Hearthstone is as nicely polished as you’d expect from Blizzard and free to boot, but ultimately still a Magic: The Gathering clone. This means you’re supposed to memorize a dozen heroes and approximately two billion cards in order to optimize your decks. That’s way too intellectually involved for me! The tutorial campaign was fairly entertaining but I lost all interest when Hearthstone presented me with pages upon pages of cards to build my deck from, just for my one tutorial character. I prefer simpler card/dice battling games without deck construction, like Ascension or Quarriors. However, if you do enjoy M:TG-style card collecting you should certainly give Hearthstone a try – it’s wildly popular with fans of this genre, and its free-to-play monetization scheme is reportedly extremely lenient.

Diablo III

Diablo III has improved greatly in two years of patching, mostly thanks to the ability to select a harder difficulty right from the start. Enforcing the completion of each level in sequence made the first one or two campaigns laughably easy for experienced players – a bizarre design failure of the entire series that most other action RPGs avoided. Curiously, the free Starter Edition doesn’t let you pick a difficulty level when starting out, but you can later switch from Normal to Hard while playing.

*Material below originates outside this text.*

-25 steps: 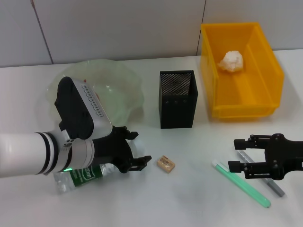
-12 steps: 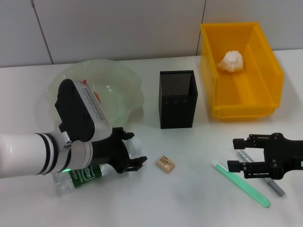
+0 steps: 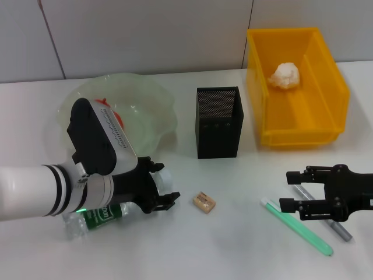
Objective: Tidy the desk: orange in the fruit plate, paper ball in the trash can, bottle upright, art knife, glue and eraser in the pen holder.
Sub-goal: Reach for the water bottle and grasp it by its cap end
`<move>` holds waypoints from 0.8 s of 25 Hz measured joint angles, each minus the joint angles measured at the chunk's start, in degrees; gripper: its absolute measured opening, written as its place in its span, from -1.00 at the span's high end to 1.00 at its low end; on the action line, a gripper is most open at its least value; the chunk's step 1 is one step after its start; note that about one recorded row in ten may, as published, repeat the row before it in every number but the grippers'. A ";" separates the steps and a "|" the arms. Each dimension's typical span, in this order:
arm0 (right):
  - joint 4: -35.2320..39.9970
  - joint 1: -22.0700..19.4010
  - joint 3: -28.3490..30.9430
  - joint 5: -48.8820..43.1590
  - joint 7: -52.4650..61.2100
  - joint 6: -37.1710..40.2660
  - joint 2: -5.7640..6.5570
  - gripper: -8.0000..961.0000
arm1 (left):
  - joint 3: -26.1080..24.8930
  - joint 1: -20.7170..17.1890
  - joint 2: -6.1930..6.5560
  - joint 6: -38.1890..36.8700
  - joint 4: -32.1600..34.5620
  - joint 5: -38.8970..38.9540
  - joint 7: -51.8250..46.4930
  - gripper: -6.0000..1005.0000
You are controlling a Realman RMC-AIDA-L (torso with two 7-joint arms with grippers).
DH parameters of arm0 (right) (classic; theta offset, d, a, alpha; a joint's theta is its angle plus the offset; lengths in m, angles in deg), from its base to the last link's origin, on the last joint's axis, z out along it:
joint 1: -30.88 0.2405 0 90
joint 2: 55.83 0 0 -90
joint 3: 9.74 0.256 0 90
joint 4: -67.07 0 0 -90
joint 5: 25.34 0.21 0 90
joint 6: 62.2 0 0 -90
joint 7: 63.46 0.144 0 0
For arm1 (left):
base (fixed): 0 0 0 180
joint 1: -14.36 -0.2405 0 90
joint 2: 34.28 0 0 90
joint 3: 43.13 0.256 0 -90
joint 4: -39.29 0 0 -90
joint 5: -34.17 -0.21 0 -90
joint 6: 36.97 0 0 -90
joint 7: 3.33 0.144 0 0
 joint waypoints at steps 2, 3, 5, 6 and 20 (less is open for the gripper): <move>0.00 0.00 -0.04 0.00 0.00 0.00 -0.01 -0.57 | 0.00 -0.02 0.01 0.03 0.15 -0.05 -0.03 -0.39; 0.00 0.00 -0.06 0.00 0.00 -0.01 -0.02 -0.57 | 0.00 -0.02 0.05 0.03 0.30 -0.05 -0.05 -0.39; 0.00 0.00 -0.08 0.00 0.00 -0.06 -0.03 -0.57 | 0.00 -0.03 0.10 0.01 0.43 -0.07 -0.06 -0.39; 0.00 0.00 -0.08 0.00 0.00 -0.06 -0.03 -0.57 | 0.00 -0.03 0.10 0.01 0.43 -0.07 -0.06 -0.39; 0.00 -0.18 -0.08 0.00 -0.02 -0.06 -0.03 -0.57 | -0.73 -0.02 0.38 -4.05 2.68 -0.98 -0.18 -0.38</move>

There were also numerous other welcome additions and changes since the game launched, notably the upcoming removal of the real money auction house and the corresponding rebalancing of items so you’re more likely to find good gear for your current character. Battle.net now even logs you in automatically, finally abandoning Blizzard’s habit of asking for the password on every start-up, as annoying as it is futile on a typical single-user machine.

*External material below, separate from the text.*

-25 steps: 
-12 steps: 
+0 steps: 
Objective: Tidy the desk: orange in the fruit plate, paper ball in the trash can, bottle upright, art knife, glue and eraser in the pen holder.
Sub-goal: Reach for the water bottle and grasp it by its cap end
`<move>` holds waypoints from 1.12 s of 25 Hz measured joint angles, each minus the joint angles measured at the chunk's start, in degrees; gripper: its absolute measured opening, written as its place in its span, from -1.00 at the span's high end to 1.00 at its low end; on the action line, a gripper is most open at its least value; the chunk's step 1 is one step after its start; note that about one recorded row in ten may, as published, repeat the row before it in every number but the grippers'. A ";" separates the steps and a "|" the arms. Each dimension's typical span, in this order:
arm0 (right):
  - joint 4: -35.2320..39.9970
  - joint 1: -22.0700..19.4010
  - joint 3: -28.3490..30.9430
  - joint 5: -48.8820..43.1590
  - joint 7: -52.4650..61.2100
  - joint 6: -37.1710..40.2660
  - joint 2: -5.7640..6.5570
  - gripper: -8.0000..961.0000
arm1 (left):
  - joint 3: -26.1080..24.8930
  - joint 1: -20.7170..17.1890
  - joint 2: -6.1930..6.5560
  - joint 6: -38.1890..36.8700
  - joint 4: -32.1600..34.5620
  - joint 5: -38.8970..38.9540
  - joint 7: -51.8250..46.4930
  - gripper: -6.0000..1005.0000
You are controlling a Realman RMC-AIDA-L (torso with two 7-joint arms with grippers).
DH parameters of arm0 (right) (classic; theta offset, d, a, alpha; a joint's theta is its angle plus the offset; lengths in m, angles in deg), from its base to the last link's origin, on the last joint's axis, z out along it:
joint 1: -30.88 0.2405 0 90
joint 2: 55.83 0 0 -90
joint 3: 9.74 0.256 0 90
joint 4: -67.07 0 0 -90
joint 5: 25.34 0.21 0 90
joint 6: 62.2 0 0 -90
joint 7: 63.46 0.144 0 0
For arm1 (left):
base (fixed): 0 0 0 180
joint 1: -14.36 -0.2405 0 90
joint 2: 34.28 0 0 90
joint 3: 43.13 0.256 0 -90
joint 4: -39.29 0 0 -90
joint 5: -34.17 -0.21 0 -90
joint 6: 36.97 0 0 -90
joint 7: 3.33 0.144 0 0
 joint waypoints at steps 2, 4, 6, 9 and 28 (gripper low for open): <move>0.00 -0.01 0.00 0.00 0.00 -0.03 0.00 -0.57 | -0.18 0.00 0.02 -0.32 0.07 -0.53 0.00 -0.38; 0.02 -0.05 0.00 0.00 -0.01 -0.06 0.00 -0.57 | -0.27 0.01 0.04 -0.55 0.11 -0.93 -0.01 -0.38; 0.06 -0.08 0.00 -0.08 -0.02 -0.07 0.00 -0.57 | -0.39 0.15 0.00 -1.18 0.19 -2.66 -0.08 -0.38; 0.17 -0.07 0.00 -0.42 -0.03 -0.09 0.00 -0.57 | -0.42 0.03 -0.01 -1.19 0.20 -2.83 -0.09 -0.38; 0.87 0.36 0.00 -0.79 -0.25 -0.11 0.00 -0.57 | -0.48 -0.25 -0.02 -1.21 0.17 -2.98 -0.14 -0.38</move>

Thanks to the imminent launch of the Reaper of Souls expansion, you can get the base game for just US $20 directly from Blizzard. I’m still contemplating getting the expansion on the PlayStation 4 (if I ever find one of these mythical consoles) since I prefer playing single-character action games with a controller, but $20 on Windows was too good to pass up.

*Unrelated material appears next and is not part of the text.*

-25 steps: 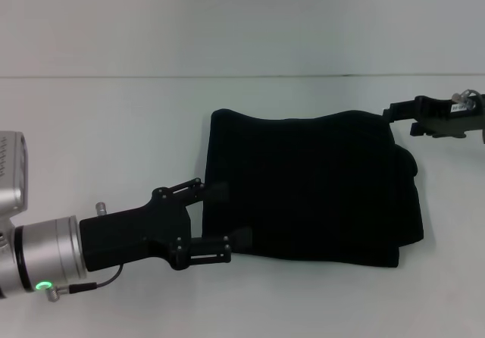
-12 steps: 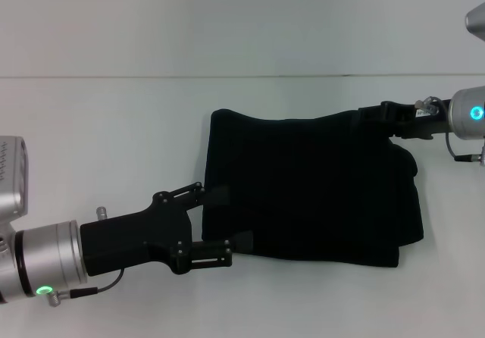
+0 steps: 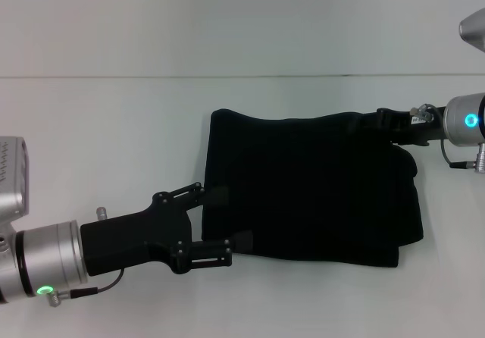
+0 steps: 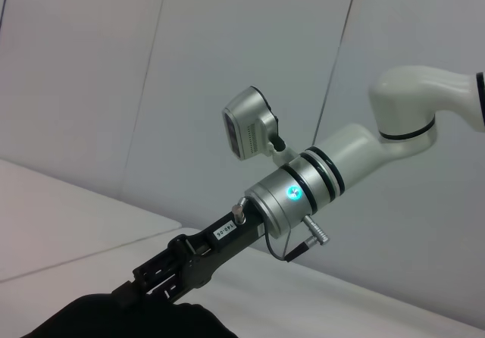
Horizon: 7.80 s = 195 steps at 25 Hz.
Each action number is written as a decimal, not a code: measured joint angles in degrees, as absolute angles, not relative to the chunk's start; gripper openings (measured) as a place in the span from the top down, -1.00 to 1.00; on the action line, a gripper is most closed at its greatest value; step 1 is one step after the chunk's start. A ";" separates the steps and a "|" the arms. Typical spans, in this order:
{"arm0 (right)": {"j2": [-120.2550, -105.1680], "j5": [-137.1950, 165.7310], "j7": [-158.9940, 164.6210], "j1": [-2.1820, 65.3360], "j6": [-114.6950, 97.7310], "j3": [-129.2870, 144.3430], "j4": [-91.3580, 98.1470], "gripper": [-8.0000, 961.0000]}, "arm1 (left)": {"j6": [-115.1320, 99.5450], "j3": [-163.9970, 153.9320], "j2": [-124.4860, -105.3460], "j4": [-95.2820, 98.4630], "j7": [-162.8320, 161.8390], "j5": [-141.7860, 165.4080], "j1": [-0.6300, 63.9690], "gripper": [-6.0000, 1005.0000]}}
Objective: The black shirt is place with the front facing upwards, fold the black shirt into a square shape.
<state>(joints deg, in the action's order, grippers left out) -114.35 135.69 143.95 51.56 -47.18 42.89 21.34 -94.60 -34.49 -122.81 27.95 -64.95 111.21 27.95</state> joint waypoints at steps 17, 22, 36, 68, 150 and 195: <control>-115.75 134.25 140.48 51.15 -46.94 42.37 22.76 0.14 | -94.12 -34.46 -122.53 26.50 -64.95 111.18 28.21 -0.77; -115.75 134.21 140.42 51.15 -46.95 42.56 22.87 0.50 | -94.12 -34.45 -122.52 26.47 -64.95 111.18 28.21 -0.77; -115.27 129.06 139.58 49.02 -48.50 42.16 24.56 0.84 | -94.14 -34.40 -122.51 26.45 -64.95 111.18 27.99 -0.77; -115.36 103.81 119.40 36.70 -50.63 37.77 25.58 0.42 | -94.33 -33.55 -122.35 26.45 -71.07 110.71 28.12 -0.77; -119.88 103.28 44.87 20.87 -78.99 35.69 19.86 -0.91 | -58.49 -51.80 -119.95 22.57 -141.86 120.06 47.68 -0.51; -119.98 102.75 45.18 23.00 -79.19 28.38 19.57 -0.91 | -66.70 -36.95 -119.66 17.56 -126.19 103.88 32.37 0.82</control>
<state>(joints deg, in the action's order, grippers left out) -119.98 102.75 45.18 23.00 -79.19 28.38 19.57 -66.70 -36.95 -119.66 17.56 -126.19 103.88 32.37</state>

Another DPI Scaling Failure

Disappointingly, even Blizzard still can’t figure out Windows DPI scaling in 2014. The Battle.net launcher is marked as DPI-aware but doesn’t scale at all, so you get tiny text at high DPI. However, Diablo III itself freezes the mouse cursor unless you manually check the Windows compatibility option “Disable display scaling on high DPI settings” on its desktop shortcut! That’s a pretty impressive show of incompetence, especially for a company that has specialized in Windows development for decades. On the bright side, I did not encounter any other technical issues in a few hours of playing.

Diablo III: First Act Complete

I finished the sizable first act of Diablo III over a rainy weekend, so here are some more impressions. First the bad news, namely one other technical issue I encountered. Despite Blizzard’s other changes Diablo III is still an online game, even in single-player campaign mode, and this means you can still get kicked out of your solo game when you are disconnected from Battle.net for any reason.

This happened to me once when I left the game idling for 15 minutes or so, although I don’t know if that was in fact the cause. You don’t lose any character stats or equipment or story progress, but you do have to restart from the last unlocked waypoint, with all maps and monsters reset and newly randomized. This is also what happens when you deliberately quit the game for any reason – all your character progress is saved but nothing else. So the game is still unsuitable for anyone who cannot reliably have gaming sessions of 30+ minutes without lengthy interruptions.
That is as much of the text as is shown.